## How to complete this task
Below are the records. Retype exactly the lines between the lines holding "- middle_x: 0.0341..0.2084" and "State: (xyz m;", inclusive.

## Extracted entries
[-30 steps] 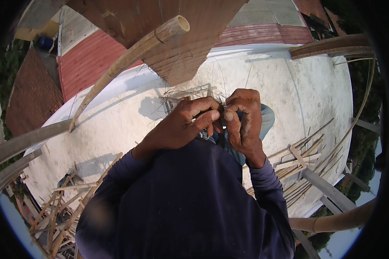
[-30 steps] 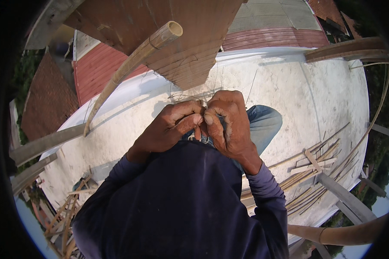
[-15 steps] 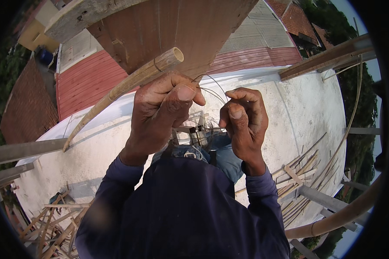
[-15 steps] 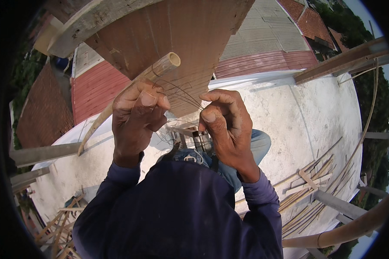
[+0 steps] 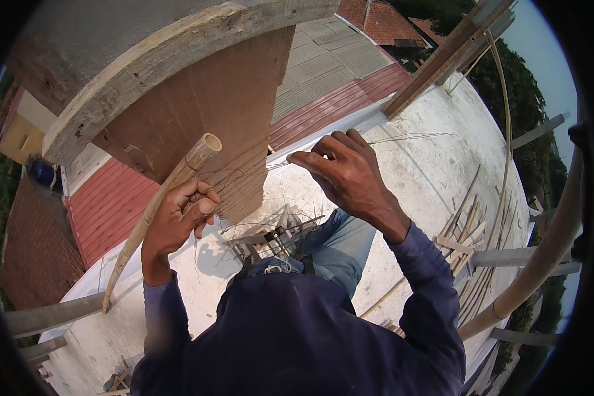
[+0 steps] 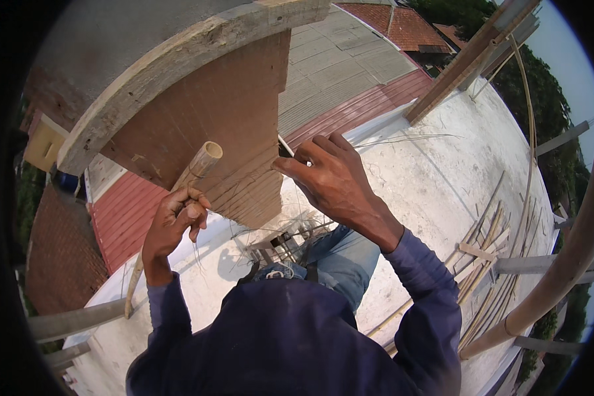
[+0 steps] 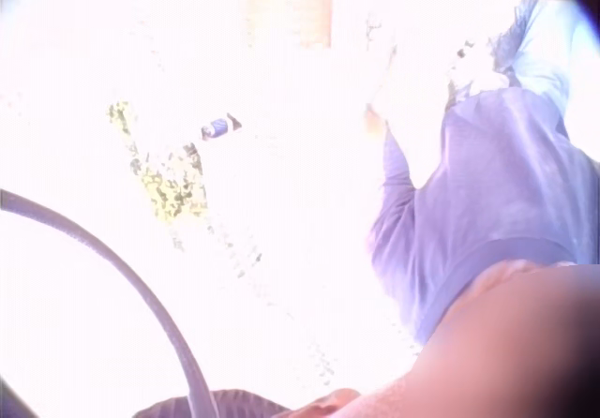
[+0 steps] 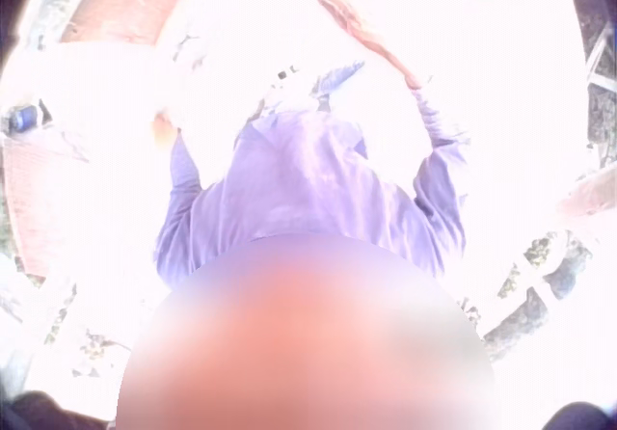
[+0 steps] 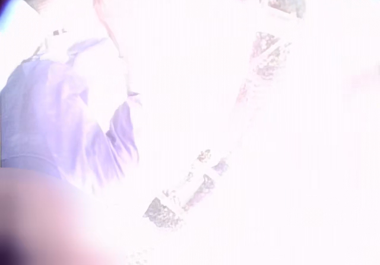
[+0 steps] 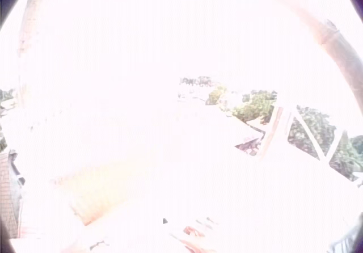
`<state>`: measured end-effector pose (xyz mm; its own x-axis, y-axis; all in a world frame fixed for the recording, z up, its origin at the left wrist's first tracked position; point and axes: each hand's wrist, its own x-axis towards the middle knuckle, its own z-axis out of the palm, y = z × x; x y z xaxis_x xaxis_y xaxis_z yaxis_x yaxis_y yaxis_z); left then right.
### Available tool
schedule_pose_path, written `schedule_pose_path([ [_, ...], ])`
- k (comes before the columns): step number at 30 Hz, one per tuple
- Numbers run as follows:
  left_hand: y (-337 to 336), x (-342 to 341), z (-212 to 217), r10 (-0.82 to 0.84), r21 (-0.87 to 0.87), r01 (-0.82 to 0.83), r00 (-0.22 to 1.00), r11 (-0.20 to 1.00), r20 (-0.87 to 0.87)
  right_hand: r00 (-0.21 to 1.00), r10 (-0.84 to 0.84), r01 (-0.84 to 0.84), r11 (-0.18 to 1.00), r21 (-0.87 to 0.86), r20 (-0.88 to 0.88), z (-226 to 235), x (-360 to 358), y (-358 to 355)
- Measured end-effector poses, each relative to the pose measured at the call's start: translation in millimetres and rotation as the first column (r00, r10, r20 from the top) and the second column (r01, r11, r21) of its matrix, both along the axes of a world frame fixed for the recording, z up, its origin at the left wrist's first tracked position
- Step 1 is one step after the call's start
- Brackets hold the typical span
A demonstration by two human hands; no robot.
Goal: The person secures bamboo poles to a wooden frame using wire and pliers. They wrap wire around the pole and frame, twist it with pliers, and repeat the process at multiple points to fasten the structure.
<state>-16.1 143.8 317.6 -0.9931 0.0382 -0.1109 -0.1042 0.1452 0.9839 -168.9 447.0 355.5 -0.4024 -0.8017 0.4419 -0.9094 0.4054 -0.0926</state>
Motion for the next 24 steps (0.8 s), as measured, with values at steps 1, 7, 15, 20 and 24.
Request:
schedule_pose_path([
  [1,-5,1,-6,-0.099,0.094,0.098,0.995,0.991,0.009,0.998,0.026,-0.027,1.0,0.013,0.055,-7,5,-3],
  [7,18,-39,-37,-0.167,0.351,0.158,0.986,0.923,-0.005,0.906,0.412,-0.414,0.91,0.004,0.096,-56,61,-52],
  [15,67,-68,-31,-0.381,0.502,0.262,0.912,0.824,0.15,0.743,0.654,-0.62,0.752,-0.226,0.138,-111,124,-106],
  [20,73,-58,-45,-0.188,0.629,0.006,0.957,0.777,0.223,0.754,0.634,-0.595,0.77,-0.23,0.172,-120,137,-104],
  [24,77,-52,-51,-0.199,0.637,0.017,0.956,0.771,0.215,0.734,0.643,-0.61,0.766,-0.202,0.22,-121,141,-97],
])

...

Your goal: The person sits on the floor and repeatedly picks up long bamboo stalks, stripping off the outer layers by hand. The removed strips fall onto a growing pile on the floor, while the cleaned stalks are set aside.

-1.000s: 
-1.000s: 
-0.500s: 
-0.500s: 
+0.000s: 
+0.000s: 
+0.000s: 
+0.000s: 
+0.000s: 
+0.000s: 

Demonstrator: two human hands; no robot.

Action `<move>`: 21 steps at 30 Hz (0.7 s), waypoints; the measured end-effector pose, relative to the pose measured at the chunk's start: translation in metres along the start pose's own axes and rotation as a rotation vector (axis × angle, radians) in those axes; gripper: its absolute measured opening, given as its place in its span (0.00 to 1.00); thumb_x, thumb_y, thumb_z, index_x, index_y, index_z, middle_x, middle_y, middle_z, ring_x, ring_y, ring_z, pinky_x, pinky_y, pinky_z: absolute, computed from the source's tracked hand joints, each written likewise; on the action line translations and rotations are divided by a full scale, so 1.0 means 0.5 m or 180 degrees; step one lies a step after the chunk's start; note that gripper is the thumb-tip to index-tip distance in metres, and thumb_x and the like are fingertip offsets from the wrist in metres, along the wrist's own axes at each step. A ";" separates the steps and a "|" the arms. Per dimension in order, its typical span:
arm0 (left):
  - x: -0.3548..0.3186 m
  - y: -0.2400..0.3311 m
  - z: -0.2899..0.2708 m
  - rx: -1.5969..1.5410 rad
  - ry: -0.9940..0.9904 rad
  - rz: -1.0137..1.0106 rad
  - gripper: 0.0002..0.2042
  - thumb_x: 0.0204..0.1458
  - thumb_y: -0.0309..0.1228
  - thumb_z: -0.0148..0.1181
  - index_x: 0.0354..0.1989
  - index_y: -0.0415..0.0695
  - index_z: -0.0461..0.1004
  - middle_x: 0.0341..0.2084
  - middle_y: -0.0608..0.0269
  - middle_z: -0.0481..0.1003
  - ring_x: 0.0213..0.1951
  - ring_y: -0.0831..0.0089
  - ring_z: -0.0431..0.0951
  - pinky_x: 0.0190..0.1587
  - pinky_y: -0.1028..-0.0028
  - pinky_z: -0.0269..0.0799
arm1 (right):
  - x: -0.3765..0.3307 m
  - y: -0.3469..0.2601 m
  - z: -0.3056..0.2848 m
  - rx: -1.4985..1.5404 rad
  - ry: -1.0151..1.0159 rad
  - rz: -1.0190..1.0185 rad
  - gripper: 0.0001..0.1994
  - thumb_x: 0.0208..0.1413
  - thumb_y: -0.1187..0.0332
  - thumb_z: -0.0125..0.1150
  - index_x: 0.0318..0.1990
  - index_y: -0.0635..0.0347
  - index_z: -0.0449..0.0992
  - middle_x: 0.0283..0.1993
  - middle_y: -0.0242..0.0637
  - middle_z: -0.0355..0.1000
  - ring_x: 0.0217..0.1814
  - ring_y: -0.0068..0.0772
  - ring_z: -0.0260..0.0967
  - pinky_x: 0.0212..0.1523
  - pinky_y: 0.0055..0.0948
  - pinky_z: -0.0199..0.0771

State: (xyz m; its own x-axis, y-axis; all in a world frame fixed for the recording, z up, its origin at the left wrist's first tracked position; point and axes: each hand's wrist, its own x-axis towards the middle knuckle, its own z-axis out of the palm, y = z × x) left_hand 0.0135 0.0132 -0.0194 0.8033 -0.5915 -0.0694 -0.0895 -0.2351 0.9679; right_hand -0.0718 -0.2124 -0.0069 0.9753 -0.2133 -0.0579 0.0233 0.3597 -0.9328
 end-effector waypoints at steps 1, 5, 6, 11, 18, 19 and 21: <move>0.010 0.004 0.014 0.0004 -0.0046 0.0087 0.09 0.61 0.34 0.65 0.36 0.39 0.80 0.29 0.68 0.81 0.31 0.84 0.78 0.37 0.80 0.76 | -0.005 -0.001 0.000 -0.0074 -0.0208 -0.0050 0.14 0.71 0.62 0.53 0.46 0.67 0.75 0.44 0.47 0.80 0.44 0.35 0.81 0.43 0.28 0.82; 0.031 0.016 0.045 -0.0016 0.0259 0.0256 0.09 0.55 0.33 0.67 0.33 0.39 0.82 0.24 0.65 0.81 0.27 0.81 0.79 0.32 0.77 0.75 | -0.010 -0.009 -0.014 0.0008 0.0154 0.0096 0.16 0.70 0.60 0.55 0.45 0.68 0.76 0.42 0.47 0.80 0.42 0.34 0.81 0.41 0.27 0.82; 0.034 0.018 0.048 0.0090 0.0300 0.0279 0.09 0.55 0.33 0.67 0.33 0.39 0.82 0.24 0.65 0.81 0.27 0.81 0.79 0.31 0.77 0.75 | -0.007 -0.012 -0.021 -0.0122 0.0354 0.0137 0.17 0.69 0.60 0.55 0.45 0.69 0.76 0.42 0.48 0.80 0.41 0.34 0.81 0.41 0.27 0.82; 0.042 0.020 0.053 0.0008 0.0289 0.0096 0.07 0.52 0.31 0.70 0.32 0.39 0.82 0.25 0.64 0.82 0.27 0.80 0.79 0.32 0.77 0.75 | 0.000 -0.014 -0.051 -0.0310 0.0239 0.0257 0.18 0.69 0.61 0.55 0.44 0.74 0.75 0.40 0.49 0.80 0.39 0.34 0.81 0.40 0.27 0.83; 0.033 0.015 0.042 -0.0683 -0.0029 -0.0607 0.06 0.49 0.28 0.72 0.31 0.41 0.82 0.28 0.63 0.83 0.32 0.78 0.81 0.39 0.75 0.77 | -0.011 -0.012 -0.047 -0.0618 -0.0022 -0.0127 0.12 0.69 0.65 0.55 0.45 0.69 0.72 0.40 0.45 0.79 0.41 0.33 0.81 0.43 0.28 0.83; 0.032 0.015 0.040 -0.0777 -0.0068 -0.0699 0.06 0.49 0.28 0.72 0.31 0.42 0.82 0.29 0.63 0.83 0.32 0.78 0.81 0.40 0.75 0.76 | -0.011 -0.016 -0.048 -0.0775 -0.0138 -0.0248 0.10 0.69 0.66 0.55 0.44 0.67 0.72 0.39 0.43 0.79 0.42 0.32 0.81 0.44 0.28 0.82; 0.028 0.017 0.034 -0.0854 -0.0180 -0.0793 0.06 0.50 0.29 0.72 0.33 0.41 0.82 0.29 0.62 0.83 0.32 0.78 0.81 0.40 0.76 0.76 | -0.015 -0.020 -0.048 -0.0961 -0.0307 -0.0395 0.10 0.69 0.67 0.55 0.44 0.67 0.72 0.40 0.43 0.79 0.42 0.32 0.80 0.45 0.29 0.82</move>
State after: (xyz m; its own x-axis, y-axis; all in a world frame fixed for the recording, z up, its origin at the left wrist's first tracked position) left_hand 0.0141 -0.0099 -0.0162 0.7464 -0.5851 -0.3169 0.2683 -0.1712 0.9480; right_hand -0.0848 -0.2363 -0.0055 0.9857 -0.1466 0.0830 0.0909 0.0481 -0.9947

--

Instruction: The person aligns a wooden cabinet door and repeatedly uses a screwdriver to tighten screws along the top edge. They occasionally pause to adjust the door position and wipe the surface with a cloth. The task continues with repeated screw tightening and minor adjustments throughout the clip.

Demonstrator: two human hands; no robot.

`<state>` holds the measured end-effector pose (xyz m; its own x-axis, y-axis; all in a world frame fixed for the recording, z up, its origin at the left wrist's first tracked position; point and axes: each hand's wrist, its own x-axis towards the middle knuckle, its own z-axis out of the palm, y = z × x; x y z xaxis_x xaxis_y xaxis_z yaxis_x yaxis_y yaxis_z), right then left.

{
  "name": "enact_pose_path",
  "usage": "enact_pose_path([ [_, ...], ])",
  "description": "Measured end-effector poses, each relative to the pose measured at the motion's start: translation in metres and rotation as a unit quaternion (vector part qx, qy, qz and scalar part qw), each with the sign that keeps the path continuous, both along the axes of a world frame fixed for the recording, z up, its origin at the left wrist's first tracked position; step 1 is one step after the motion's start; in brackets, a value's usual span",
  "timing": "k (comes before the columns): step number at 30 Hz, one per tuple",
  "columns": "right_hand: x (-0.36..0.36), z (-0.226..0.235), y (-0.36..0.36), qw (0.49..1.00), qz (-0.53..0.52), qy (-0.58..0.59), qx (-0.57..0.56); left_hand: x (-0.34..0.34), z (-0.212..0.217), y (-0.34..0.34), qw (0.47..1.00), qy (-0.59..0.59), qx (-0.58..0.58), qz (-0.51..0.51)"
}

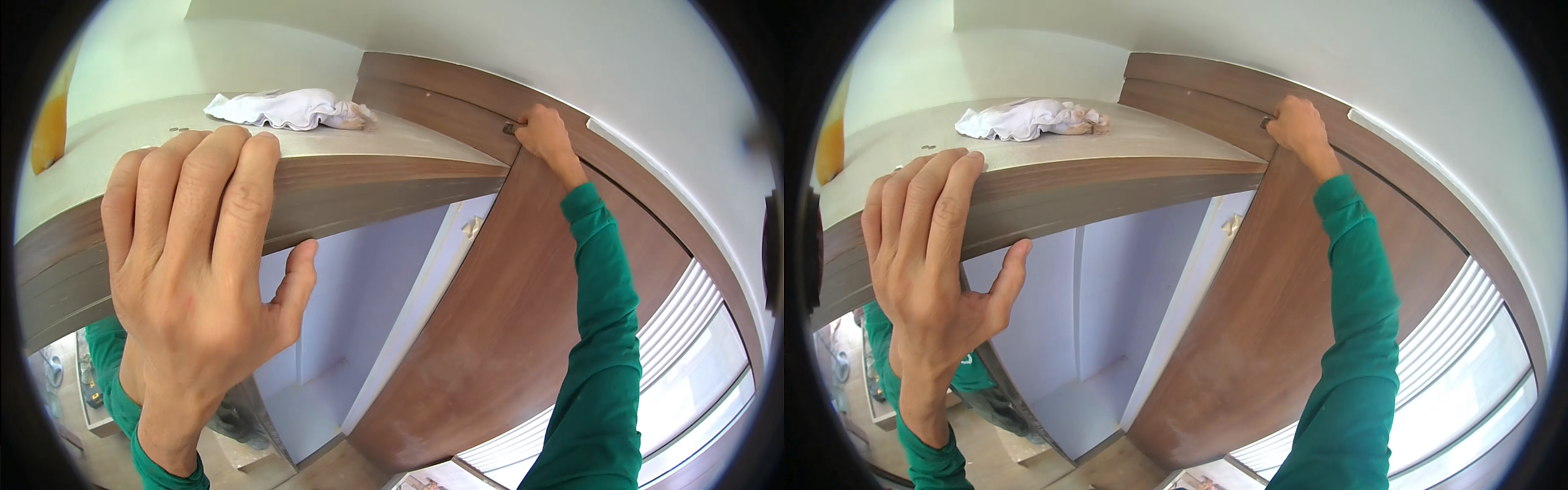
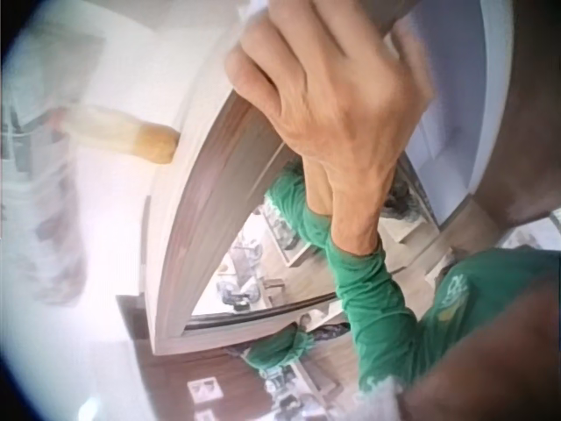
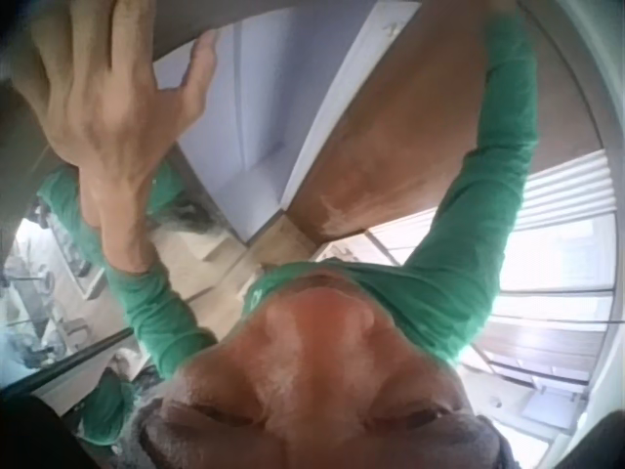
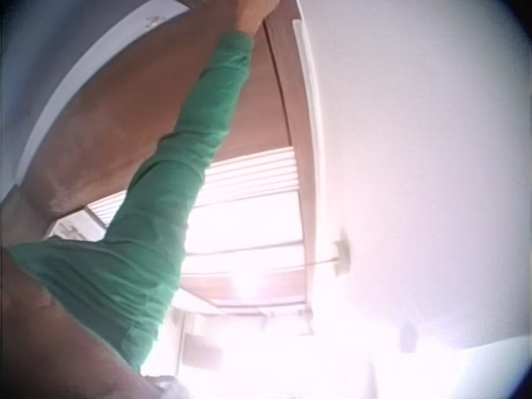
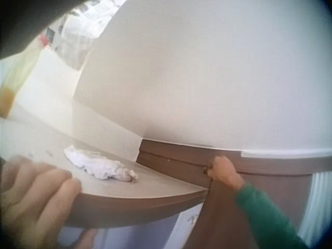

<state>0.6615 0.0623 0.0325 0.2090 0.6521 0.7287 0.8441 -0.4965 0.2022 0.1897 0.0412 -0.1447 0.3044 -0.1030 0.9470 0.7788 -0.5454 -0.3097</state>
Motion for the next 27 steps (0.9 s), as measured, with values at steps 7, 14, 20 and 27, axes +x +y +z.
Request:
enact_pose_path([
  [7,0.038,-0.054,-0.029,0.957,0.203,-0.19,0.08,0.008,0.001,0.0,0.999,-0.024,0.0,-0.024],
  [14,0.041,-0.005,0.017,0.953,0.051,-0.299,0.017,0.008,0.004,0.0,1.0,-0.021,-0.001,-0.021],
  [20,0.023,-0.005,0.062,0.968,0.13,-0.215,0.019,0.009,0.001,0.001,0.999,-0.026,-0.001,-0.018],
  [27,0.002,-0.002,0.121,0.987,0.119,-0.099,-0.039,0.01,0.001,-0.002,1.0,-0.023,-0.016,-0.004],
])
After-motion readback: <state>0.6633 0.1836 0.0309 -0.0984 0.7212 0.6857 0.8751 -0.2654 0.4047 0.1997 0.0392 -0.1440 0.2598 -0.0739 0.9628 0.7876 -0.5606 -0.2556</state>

## Answer to the problem
  - middle_x: 0.0341..0.2084
  - middle_y: -0.0608..0.0269
  - middle_z: -0.0481..0.1003
  - ring_x: 0.0213..0.1951
  - ring_y: -0.0831..0.0089
  - ring_z: -0.0431..0.0951
  - pinky_x: 0.0190..0.1587
  - pinky_y: -0.1028..-0.0028
  - pinky_z: -0.0269..0.0799
arm1 (right):
  - x: -0.3765..0.3307 m
  - y: -0.3469..0.2601 m
  - z: -0.3056..0.2848 m
  - rx: -1.4985..1.5404 rad
  - ry: -1.0151..1.0159 rad
  - rz: -1.0190..1.0185 rad
  - gripper: 0.0001..0.1994
  - thumb_x: 0.0208..0.1413
  - thumb_y: -0.1187..0.0332
  - thumb_z: -0.0125..0.1150
  - index_x: 0.0318..0.1990
  - index_y: -0.0635..0.0347
  - index_z: -0.0449..0.0992
  - middle_x: 0.0283..0.1993
  - middle_y: -0.0242..0.0637
  - middle_z: -0.0355..0.1000
  - ring_x: 0.0217..0.1814
  - ring_y: -0.0068..0.0772
  - ring_z: -0.0260..0.0967
  - pinky_x: 0.0212..0.1523
  - pinky_y: 0.0055..0.0948
  - pinky_z: -0.0199..0.0771

State: (xyz m; its own x-axis, y-axis; all in a world frame fixed for the recording, z up, its origin at the left wrist's first tracked position; point and axes: each hand's wrist, its own x-axis towards the middle knuckle, its own z-axis out of the palm, y = z × x) left_hand 0.0135 0.0132 -0.0194 0.8033 -0.5915 -0.0694 -0.0895 -0.2351 0.9679; right_hand -0.0718 -0.2124 -0.0069 0.9753 -0.2133 -0.0579 0.0233 0.3597 -0.9328

This output requires no further additions.